Publié le 27 août 2026 0 vues

Les Nations unies ont reconnu mercredi trois programmes de restauration des écosystèmes au Brésil, au Sahel et en Arabie saoudite comme initiatives phares mondiales, mettant en avant des projets qui visent ensemble à restaurer près de 5 millions d'hectares d'ici 2030. Les distinctions ont été remises lors de la COP17 de la Convention des Nations unies sur la lutte contre la désertification à Oulan-Bator, en Mongolie, où les gouvernements examinent les liens entre terres dégradées, sécheresse, alimentation et stabilité économique.
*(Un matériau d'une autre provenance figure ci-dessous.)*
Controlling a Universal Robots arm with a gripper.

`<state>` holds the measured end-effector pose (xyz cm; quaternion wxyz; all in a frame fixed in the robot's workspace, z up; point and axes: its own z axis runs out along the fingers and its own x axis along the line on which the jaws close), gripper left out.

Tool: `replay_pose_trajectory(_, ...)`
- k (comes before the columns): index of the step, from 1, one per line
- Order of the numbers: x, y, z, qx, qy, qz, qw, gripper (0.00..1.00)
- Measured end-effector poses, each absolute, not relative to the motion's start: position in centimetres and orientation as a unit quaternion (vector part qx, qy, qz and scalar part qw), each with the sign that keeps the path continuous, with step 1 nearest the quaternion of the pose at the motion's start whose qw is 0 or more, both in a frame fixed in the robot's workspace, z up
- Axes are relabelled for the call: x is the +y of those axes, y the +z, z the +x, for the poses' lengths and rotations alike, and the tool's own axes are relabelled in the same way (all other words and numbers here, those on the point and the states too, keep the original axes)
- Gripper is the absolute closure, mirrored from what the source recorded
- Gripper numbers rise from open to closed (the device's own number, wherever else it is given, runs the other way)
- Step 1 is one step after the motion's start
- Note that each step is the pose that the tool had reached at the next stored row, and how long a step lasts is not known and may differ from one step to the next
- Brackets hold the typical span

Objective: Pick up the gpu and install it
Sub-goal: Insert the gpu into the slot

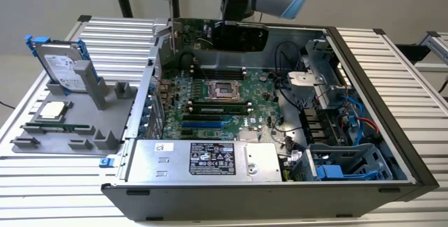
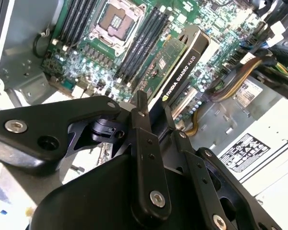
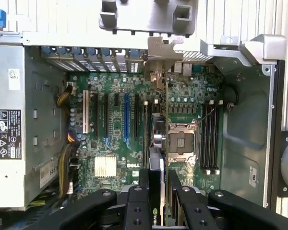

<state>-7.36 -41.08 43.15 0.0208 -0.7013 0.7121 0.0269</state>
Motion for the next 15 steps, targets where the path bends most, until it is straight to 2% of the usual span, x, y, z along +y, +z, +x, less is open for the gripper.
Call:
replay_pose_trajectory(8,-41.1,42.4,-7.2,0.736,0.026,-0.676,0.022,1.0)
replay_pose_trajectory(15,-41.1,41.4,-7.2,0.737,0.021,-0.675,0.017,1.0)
Le Programme des Nations unies pour l'environnement et l'Organisation des Nations unies pour l'alimentation et l'agriculture dirigent conjointement ces prix dans le cadre de la Décennie des Nations unies pour la restauration des écosystèmes, prévue de 2021 à 2030. Selon le PNUE, les trois programmes soutiennent l'engagement international de restaurer 1 milliard d'hectares pendant cette décennie. Ils rejoignent 24 lauréats antérieurs, portant le réseau reconnu à 27 initiatives suivies par le Cadre de suivi de la restauration des écosystèmes.
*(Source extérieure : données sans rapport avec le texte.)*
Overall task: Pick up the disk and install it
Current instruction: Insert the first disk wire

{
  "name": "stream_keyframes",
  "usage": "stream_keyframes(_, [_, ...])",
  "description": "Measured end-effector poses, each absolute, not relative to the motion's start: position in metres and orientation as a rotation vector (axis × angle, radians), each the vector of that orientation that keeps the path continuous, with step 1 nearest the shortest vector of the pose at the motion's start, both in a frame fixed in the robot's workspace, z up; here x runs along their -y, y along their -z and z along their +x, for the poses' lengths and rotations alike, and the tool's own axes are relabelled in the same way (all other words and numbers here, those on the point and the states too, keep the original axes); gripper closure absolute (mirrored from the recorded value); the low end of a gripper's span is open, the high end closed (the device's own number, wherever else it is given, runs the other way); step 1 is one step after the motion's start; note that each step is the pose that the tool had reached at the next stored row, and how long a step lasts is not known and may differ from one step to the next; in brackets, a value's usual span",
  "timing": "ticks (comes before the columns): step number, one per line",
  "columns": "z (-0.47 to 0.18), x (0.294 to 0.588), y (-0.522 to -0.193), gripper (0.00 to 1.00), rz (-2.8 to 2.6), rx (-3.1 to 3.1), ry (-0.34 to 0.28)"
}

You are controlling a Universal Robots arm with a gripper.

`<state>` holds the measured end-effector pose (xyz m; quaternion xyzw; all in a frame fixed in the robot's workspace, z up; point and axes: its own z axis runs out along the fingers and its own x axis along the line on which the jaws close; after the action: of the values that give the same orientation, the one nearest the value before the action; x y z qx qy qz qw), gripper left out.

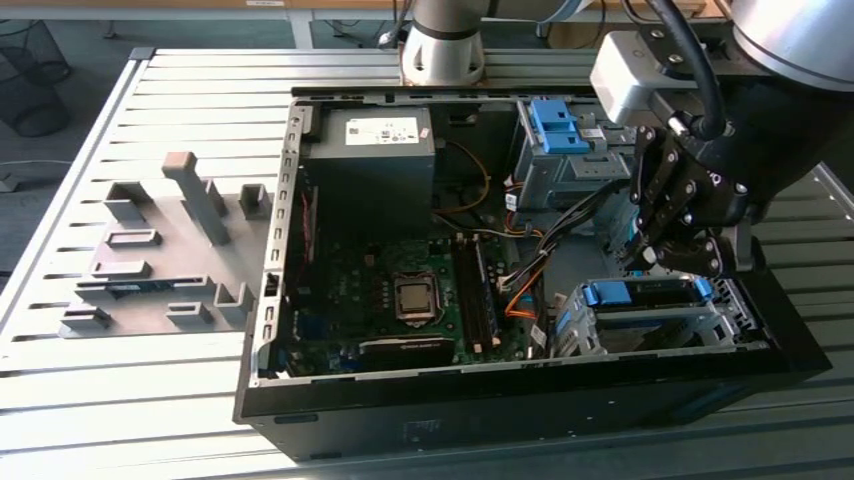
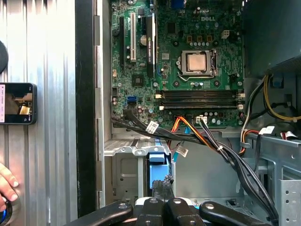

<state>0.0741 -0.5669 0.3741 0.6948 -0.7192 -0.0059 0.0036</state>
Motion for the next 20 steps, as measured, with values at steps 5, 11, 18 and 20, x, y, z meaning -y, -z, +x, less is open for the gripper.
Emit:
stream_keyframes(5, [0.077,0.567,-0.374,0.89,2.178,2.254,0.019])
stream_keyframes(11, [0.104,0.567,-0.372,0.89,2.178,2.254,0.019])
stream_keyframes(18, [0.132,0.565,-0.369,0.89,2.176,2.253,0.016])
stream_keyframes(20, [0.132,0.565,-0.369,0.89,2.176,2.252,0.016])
Au Brésil, l'initiative Araticum réunit plus de 180 organisations, peuples autochtones, communautés locales, agriculteurs, chercheurs et institutions publiques dans neuf États afin de restaurer la savane du Cerrado. En juin 2026, les travaux concernaient plus de 27 000 hectares et utilisaient des semences recueillies auprès de plus de 150 espèces végétales indigènes. La régénération naturelle, le semis direct et l'agroforesterie doivent permettre d'étendre la restauration à 2 millions d'hectares d'ici 2030.

Le Programme national de verdissement de l'Arabie saoudite avait placé 1 million d'hectares en restauration et planté 159 millions d'arbres en juin, d'après le PNUE. Pour 2030, il prévoit de restaurer 2,5 millions d'hectares, de planter 215 millions d'arbres et de créer jusqu'à 187 000 emplois. Il associe reboisement, pâturage contrôlé, réintroduction d'animaux sauvages, collecte des eaux de pluie et utilisation d'eaux usées traitées dans les déserts, forêts, pâturages, villes et écosystèmes côtiers.

L'Initiative intégrée pour la résilience au Sahel intervient au Burkina Faso, au Tchad, au Mali, en Mauritanie et au Niger, où les conflits et le climat aggravent la dégradation des terres et l'insécurité alimentaire. Dirigée par le Programme alimentaire mondial, elle avait restauré plus de 335 000 hectares en juin et vise 470 000 hectares en 2030. Le PNUE indique que la gestion des sols et de l'eau, l'aide aux moyens de subsistance et les repas scolaires ont bénéficié à plus de 4 millions de personnes, dont des réfugiés venus du Soudan.

La directrice exécutive du PNUE, Inger Andersen, a estimé que des terres saines peuvent protéger les systèmes alimentaires face au changement climatique, à la sécheresse, à la désertification et aux tensions géopolitiques. Le directeur général de la FAO, Qu Dongyu, a relié la restauration aux objectifs alimentaires, biologiques et fonciers. La Convention estime que la dégradation touche déjà jusqu'à 40 % des terres mondiales. La COP17 se poursuit jusqu'au 28 août, avec les délégués de 197 parties qui cherchent à financer et élargir les méthodes éprouvées.